Comment by technothrasher

Comment by technothrasher 10 months ago

7 replies

In 2020, I bought an old broken clock on eBay for $60 on a lark. I wanted to tinker with something and see if I could figure out how it works.

Since that time, I spent literally thousands of hours immersed in horology. Everything from clock repair where I started, to learning how to use a lathe and a mill, studying the impact of clockmaking on the industrial revolution in early America and the history of maritime navigation, building an atomic NTP server from a rubidium engine bought off eBay and a raspberry Pi, becoming friends with several of the Antique Roadshow experts, volunteering to help build a pollinator meadow at a small clock museum nearby…

It’s amazing to me how much of an effect that little junky impulse buy had on how I’m living my life these days.

threeio 10 months ago

Say you a member of the time-nuts mailing list without saying your a member of the time-nuts mailing list ;)

sahmeepee 10 months ago

You thought you spent thousands of hours, but then your clock is broken so maybe not!

  • technothrasher 10 months ago

    I know you're joking, but actually, that is true.
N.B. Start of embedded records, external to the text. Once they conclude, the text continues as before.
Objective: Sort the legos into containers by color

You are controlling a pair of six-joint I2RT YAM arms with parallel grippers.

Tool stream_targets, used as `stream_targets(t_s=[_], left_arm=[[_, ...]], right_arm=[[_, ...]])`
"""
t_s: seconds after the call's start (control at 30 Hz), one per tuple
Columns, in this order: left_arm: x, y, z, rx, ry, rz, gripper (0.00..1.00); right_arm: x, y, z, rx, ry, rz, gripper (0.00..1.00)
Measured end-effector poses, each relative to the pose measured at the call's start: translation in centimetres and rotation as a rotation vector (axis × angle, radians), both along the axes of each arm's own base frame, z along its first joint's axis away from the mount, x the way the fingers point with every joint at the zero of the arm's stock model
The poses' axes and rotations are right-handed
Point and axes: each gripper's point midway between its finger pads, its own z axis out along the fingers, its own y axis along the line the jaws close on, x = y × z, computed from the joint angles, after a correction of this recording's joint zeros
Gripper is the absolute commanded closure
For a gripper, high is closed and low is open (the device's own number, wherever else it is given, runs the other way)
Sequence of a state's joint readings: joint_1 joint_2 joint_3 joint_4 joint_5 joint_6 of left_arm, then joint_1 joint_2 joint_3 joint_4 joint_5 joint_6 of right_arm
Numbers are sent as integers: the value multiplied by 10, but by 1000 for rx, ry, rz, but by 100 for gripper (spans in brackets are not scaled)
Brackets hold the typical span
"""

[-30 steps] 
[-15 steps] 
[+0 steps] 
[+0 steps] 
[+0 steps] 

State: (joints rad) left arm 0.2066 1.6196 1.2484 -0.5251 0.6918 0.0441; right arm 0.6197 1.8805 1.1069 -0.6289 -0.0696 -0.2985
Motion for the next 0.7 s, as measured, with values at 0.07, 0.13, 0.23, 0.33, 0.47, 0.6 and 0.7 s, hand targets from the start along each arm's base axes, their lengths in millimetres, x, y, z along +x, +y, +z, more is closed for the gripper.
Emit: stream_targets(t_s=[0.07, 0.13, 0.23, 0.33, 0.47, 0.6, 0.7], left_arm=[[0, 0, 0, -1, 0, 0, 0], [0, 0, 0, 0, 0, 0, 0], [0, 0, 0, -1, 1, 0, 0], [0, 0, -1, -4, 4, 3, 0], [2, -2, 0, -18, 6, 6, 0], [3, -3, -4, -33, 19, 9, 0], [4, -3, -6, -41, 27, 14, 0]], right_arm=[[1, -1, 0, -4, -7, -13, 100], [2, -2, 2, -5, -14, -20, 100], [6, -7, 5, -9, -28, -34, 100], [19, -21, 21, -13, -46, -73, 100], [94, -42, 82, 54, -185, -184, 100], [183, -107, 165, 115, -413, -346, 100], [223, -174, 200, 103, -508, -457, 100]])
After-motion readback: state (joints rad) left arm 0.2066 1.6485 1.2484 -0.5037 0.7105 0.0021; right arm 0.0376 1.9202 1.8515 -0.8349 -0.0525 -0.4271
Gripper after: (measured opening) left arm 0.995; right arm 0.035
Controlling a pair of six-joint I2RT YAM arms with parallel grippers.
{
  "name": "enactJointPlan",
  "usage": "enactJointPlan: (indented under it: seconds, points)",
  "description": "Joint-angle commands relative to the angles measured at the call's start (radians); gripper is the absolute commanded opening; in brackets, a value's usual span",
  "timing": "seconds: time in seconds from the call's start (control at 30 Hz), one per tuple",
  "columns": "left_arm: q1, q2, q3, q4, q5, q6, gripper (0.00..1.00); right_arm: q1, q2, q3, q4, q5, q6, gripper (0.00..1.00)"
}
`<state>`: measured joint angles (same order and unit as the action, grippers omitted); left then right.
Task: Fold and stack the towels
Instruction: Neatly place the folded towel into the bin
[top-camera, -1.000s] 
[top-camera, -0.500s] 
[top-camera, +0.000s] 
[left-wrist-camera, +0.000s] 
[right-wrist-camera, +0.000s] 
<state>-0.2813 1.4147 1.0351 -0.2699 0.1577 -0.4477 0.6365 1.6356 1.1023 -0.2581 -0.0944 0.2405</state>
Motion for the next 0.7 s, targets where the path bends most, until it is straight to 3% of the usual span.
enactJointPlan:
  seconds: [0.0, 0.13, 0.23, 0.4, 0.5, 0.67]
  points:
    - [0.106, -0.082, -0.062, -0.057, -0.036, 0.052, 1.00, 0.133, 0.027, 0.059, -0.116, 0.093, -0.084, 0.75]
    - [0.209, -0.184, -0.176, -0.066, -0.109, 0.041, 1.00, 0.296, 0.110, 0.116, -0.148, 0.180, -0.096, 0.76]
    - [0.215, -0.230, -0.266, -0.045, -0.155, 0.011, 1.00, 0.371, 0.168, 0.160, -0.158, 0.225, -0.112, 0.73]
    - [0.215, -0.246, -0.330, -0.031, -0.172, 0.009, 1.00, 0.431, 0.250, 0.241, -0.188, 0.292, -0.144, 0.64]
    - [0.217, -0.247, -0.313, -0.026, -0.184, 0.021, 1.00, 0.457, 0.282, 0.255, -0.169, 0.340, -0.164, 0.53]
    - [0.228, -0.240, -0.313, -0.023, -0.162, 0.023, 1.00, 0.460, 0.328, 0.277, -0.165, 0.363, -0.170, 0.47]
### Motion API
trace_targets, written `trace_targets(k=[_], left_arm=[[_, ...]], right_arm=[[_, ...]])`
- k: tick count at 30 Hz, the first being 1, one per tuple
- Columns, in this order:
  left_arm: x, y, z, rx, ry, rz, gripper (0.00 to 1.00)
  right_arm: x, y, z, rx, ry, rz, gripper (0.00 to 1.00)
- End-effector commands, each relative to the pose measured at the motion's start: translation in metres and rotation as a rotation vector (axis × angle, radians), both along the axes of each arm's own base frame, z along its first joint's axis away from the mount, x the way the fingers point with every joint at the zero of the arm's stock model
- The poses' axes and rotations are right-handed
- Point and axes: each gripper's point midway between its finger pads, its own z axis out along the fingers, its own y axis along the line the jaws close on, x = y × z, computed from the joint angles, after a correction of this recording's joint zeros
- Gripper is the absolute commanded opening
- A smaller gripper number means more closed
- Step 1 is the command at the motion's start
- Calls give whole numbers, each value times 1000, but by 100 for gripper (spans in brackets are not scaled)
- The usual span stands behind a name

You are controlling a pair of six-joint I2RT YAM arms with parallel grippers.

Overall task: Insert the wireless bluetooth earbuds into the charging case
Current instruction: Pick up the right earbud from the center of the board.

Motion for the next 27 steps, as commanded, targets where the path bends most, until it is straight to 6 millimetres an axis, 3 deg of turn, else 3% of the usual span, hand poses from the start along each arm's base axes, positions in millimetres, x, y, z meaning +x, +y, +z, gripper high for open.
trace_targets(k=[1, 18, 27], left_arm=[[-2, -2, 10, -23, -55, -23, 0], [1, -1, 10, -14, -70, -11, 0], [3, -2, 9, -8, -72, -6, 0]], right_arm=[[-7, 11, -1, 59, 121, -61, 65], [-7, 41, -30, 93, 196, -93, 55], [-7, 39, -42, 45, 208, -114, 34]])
That original clock never got fixed. I damaged and lost enough parts that I'd have to fabricate too much for it to be worthwhile, and I have plenty of more interesting clocks to work on now.

andrewstuart 10 months ago

Careful, many vintage clocks are radioactive.

  • technothrasher 10 months ago

    I haven't done any work with radium dialed clocks and/or watches... yet.

    • andrewstuart 10 months ago

      A friend of mine had many hundreds of vintage clocks and he filled his bedroom with them on shelves and put his bed in the middle.

      Until I pointed out they were radioactive.

      • technothrasher 10 months ago

        I've got mostly antiques at my house, 1750-1880. Not a ton of vintage 20th century stuff that would have radium. I was looking a bit ago at the old W. M. Gilbert Clock Company factory building in Connecticut that was for sale (not actually to buy, just thought it was interesting) and the biggest issue for whoever was going to be the buyer was that it was quite contaminated from the radium dial painting they did there in the 1930's.